### Aim of the exercise
All of the data below should be returned exactly.
/---
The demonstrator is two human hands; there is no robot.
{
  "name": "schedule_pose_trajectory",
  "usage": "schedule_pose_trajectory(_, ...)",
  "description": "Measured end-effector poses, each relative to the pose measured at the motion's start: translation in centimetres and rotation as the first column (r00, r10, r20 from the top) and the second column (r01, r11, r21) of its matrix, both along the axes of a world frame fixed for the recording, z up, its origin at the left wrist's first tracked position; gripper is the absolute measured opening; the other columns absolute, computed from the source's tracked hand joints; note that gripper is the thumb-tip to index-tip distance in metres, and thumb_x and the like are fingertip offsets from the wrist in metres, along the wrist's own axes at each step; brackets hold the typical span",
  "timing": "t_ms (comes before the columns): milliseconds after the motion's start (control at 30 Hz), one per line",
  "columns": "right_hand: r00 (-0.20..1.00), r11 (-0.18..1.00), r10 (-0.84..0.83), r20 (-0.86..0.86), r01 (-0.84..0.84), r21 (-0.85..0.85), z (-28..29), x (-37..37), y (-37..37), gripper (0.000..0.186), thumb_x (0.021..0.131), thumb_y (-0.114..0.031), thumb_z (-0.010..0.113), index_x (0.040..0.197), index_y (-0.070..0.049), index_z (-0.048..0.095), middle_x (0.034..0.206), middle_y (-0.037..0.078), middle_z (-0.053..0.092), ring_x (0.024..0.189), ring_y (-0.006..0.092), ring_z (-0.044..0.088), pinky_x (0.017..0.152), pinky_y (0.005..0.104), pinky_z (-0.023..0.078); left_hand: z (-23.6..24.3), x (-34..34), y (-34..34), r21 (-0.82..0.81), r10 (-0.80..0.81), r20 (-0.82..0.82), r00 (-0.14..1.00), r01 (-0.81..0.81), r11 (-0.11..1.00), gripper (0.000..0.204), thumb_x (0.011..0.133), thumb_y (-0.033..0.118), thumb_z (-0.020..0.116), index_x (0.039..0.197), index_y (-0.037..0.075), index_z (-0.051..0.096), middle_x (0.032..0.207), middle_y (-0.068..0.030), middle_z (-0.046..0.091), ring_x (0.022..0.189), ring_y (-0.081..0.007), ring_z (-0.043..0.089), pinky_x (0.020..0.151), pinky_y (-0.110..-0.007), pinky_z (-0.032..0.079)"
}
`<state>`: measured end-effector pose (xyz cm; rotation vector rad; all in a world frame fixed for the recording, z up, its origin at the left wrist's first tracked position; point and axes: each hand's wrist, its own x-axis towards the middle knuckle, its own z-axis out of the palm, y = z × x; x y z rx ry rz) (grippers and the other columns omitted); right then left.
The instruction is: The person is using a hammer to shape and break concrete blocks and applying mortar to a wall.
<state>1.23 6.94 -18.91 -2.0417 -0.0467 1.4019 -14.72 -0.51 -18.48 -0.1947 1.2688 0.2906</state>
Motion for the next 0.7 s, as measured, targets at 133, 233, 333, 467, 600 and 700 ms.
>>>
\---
### Solution for this task
The demonstrator is two human hands; there is no robot.
{
  "name": "schedule_pose_trajectory",
  "usage": "schedule_pose_trajectory(_, ...)",
  "description": "Measured end-effector poses, each relative to the pose measured at the motion's start: translation in centimetres and rotation as the first column (r00, r10, r20 from the top) and the second column (r01, r11, r21) of its matrix, both along the axes of a world frame fixed for the recording, z up, its origin at the left wrist's first tracked position; gripper is the absolute measured opening; the other columns absolute, computed from the source's tracked hand joints; note that gripper is the thumb-tip to index-tip distance in metres, and thumb_x and the like are fingertip offsets from the wrist in metres, along the wrist's own axes at each step; brackets hold the typical span",
  "timing": "t_ms (comes before the columns): milliseconds after the motion's start (control at 30 Hz), one per line",
  "columns": "right_hand: r00 (-0.20..1.00), r11 (-0.18..1.00), r10 (-0.84..0.83), r20 (-0.86..0.86), r01 (-0.84..0.84), r21 (-0.85..0.85), z (-28..29), x (-37..37), y (-37..37), gripper (0.000..0.186), thumb_x (0.021..0.131), thumb_y (-0.114..0.031), thumb_z (-0.010..0.113), index_x (0.040..0.197), index_y (-0.070..0.049), index_z (-0.048..0.095), middle_x (0.034..0.206), middle_y (-0.037..0.078), middle_z (-0.053..0.092), ring_x (0.024..0.189), ring_y (-0.006..0.092), ring_z (-0.044..0.088), pinky_x (0.017..0.152), pinky_y (0.005..0.104), pinky_z (-0.023..0.078); left_hand: z (-23.6..24.3), x (-34..34), y (-34..34), r21 (-0.82..0.81), r10 (-0.80..0.81), r20 (-0.82..0.82), r00 (-0.14..1.00), r01 (-0.81..0.81), r11 (-0.11..1.00), gripper (0.000..0.204), thumb_x (0.011..0.133), thumb_y (-0.033..0.118), thumb_z (-0.020..0.116), index_x (0.039..0.197), index_y (-0.037..0.075), index_z (-0.051..0.096), middle_x (0.032..0.207), middle_y (-0.068..0.030), middle_z (-0.046..0.091), ring_x (0.022..0.189), ring_y (-0.081..0.007), ring_z (-0.043..0.089), pinky_x (0.020..0.151), pinky_y (-0.110..-0.007), pinky_z (-0.032..0.079)"
}
`<state>`: measured end-effector pose (xyz cm; rotation vector rad; all in a world frame fixed for the recording, z up, its origin at the left wrist's first tracked position; point and axes: each hand's wrist, its own x-axis towards the middle knuckle, its own z-axis out of the palm, y = z × x; x y z rx ry rz) (grippers and the other columns omitted); right then left.
The instruction is: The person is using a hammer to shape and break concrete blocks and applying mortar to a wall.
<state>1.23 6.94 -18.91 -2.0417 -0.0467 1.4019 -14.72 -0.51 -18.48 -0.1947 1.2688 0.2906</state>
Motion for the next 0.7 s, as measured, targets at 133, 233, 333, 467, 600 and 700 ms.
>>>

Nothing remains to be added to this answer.